図1 EIAによる原油需給予想(出展元 EIA)
上段: 世界の原油生産(production)と原油消費(consumption)
下段: 原油在庫の増減

 図1は上段が世界の原油生産量(production)と原油消費量(consumption)、下段が生産と消費の差、つまり原油在庫の増減を示している。
 2021年末まで世界の原油消費量は生産量を上回る状況が続き在庫が6四半期連続で減少していた。2022年第1四半期になると原油生産量に対してロシアのウクライナ侵攻や中国のロックダウン、アメリカの需要減退で原油消費量が均衡(前回予想では40万バレルの需要過多)した。第2四半期には生産量が消費量を日量30万バレル(前回70万バレル)上回り、以降2023年末まで日量60万バレル程度在庫の積み増しが継続する見通しとなっている。前回の予想より原油生産量が引き下げられている
 なお、この予想ではロシア産原油の生産減少は考慮されているが、イランやベネズエラの市場復帰がないことを前提としている。

原油生産量

 最新のデータによると米国の原油生産量は2021年第4四半期に日量1163万バレル、2022年第1四半期には日量1152万バレルだった。2022年の平均生産量は日量1200万バレルで据え置き、一方、2023年は日量1295万バレルとなり、2年連続で史上最高を更新する予想は前回から据え置かれた。
 2022年の非OPEC産油国の原油と液体燃料の生産量は平均日量6591万バレルと2021年に比べて210万バレルあまり増加となるが、前月予想より60万バレル引き下げられた。2023年には日量6736万バレルと2021年比で350万バレルの増加を見込んでいる。こちらは前月より100万バレルの引き下げとなった。内訳は、2021年比でアメリカが2023年までに280万バレル増加(前月から据え置き)と約半分を占め、ノルウェーが30万バレル(10万バレル引き下げ)とブラジルが40万バレル(据え置き)、カナダが35万バレル(据え置き)、カザフスタンが10万バレル(据え置き)増産する。アメリカの生産量が増加する一方で、ロシアが100万バレルの減産予想となっている。
 OPECの原油生産量は2021年に平均日量3166万バレルだったが、2022年に平均日量3430万バレル(10万バレル引き下げ)、2023年に平均日量3485万バレル(70万バレル増加)となる見通し。
 以上から2021年の世界の原油供給量である平均日量9555万バレルに対して、2022年には1億バレル(100万バレル引き下げ)まで増加し、2023年には平均日量1億221万バレル(70万バレル引き下げ)となる見通し。

原油消費量

 2022年の世界の原油消費量は2021年に比べて240万バレル増加した平均日量9980万バレル(前月より70万バレル引き下げ)となると予想している。2023年は2022年から190万バレル増加した平均日量1億173万バレル(前月より70万バレル引き下げ)と予想している。

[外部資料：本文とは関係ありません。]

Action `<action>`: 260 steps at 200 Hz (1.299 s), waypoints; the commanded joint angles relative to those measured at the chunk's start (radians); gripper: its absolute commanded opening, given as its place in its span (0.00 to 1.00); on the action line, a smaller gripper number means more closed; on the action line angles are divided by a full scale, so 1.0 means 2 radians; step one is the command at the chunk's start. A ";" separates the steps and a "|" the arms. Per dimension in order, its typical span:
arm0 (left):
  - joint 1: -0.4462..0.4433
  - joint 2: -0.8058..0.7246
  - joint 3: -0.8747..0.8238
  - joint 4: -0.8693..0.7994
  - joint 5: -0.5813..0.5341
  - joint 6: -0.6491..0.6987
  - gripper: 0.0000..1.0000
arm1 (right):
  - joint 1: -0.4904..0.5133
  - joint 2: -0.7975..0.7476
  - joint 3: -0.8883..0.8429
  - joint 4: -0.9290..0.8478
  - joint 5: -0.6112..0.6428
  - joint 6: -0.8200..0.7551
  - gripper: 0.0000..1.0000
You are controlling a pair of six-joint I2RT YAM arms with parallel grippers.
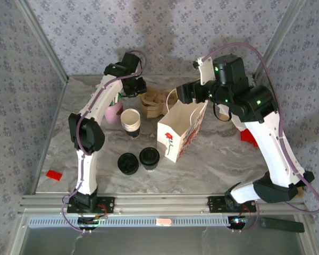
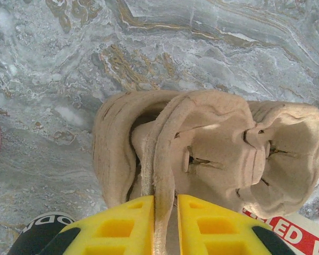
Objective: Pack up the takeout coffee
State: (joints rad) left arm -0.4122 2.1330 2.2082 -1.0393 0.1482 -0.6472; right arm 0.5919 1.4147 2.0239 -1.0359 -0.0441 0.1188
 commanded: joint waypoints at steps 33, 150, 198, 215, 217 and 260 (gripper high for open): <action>0.005 -0.049 -0.039 0.052 0.034 -0.021 0.19 | 0.005 0.000 0.009 -0.008 0.008 0.001 0.84; 0.007 -0.069 -0.050 0.105 0.081 -0.043 0.19 | 0.006 0.007 0.011 -0.019 0.017 0.003 0.84; 0.006 -0.071 -0.034 0.103 0.080 -0.048 0.29 | 0.001 0.030 0.051 -0.068 0.046 0.022 0.85; 0.005 -0.076 -0.027 0.102 0.078 -0.048 0.34 | 0.001 0.040 0.069 -0.091 0.057 0.035 0.86; 0.005 -0.077 -0.027 0.102 0.078 -0.047 0.34 | 0.001 0.041 0.070 -0.093 0.058 0.037 0.86; 0.001 -0.096 0.002 0.093 0.065 -0.045 0.46 | 0.019 0.080 0.115 -0.125 0.061 0.081 0.84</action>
State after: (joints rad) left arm -0.4007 2.0354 2.1345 -0.8577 0.2840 -0.7395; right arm 0.6010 1.5272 2.1876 -1.2144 0.0570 0.2070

需要の引き下げにより2019年に記録した最大消費量である平均日量1億30万バレルを上回るのは2023年へずれ込む見通し。
 短期的には2022年第1四半期は日量9895万バレル(100万バレル引き下げ)だった。第2四半期は日量1億23万バレルとなる見通しで、2022年第1四半期には需要がほぼ均衡、第2四半期には約80万バレル(20万バレル引き上げ)の在庫増加に転じる見通し。

原油価格 
図2 原油価格の予想(出展 EIA)
黒線:これまでの原油価格推移、青線:今後の価格予想

 図2はEIAによるWTI原油の価格予想となる。2022年第1四半期はロシアによるウクライナ侵攻で価格が急上昇したが、前月のWTI価格予想である1バレル96.85ドルに対して95.18ドルに留まった。EIAの予想する2022年第2四半期は101.83ドルで前回予想の111.97ドルから下方修正された。第3四半期の予想も98.83ドル(前回102.94ドル)と引き下げられた。一方で第4四半期は上昇となり95.99ドル(前回92.95ドル)予想している。2023年の平均価格は88.57ドル(前回84.98ドル)となると予想している。これはロシアによるウクライナ侵攻があったものの、米英以外が原油の全面禁輸していないこと、新型コロナウイルスの影響が拡大していること原油価格の上昇で世界経済が減速したことが引き下げの要因となった。一方、ロシア産原油の減産が長期化することを想定しているため、2022年第4四半期以降は予想が引き上がった。

まとめ

 今回のEIA予想は不確実性が高い。それはロシアに対する欧米の制裁措置、将来起こりうる追加制裁、ロシアの原油生産と販売に与える企業行動など条件が複雑化していることに依っている。2022年第3四半期までの価格予想が前回より引き下げられたが、欧州による全面禁輸が実現していないことや中印によるロシア産原油の購入が拡大可能性が高いことが影響している。加えて中国で新型コロナウイルスが猛威を振るっていることや米国の原油消費が堅調とはいえ価格上昇による需要減退が見られている。一方で一時話題となったイランやベネズエラへの市場復帰の続報が途絶えている。以上のことから、中長期的な方向感に欠けており、短期的な状況の変化に応じた値動きの激しい展開がしばらく続くと考えられる。


※このコラムで紹介している相場の動きの見方や見通しなどは執筆者の主観に基づくものであり、利益の増加や損失の減少を保証するものではありません。